1. Theology must be simplified by being made concrete and personal. God the Father, Jesus Christ and the Holy Ghost should be talked about as persons with motivations, dispositions, intentions; and with whom we have relationships over mortal time and beyond.
2. In such terms, Christians need to know as a story what we are doing on earth, God's plans and our intended purpose - how we engage with the purposes and plans, how we should exercise our free will.
3. Christian life should be framed in terms of God's direct involvement in the minute details of daily life: to be engaged by frequent prayer, for thanks, worship and repentance; with expectation of personal answers and revelations, guidance and strength and encouragement, personal miracles.
4. Marriage and families must become central to the Christian life: men and women seen as complementary and mutually dependent and with a divinely ordained role in family; but marriage and family as primarily sacred relations, in recognition that we all are literally God's children, and therefore brothers and sisters.

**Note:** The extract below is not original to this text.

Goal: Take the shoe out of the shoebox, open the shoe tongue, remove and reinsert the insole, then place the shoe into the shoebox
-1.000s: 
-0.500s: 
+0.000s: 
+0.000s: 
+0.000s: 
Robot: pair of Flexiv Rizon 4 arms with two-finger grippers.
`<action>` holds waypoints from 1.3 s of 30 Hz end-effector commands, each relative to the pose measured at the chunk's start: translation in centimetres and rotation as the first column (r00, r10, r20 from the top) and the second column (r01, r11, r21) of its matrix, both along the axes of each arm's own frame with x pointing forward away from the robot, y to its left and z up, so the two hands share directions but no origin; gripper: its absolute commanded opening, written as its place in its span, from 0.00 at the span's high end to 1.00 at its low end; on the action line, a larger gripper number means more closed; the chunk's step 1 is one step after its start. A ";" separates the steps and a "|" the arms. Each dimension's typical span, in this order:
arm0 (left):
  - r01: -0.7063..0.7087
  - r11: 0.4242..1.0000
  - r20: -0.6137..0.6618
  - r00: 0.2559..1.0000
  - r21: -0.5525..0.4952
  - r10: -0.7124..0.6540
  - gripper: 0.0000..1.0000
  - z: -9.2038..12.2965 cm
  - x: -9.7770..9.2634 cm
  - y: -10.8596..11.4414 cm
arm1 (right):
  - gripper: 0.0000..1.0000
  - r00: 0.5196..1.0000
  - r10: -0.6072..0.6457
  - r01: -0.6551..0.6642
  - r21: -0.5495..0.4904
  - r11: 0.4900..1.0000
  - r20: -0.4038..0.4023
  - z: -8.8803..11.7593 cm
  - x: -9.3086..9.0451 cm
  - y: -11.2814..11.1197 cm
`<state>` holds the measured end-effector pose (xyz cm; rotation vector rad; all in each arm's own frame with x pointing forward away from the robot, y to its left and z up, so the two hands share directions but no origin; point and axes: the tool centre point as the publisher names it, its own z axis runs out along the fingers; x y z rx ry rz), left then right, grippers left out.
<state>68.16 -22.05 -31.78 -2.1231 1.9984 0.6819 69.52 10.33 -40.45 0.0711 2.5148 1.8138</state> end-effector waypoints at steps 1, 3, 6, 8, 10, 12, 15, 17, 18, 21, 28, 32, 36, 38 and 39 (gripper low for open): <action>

This last centrality of marriage and family is not a necessary nor universal Christian doctrine in terms of the history of the faith; but it is absolutely necessary here and now and in these circumstances.
Although it is not primary (individual salvation is, of course, primary) the sacred centrality of marriage and family is the major secondary imperative around which Christian society should be organized, here and now and henceforth.
If the response to this is "But you don't need to be a Mormon to do all that stuff" - then I reply: "That is exactly my point!"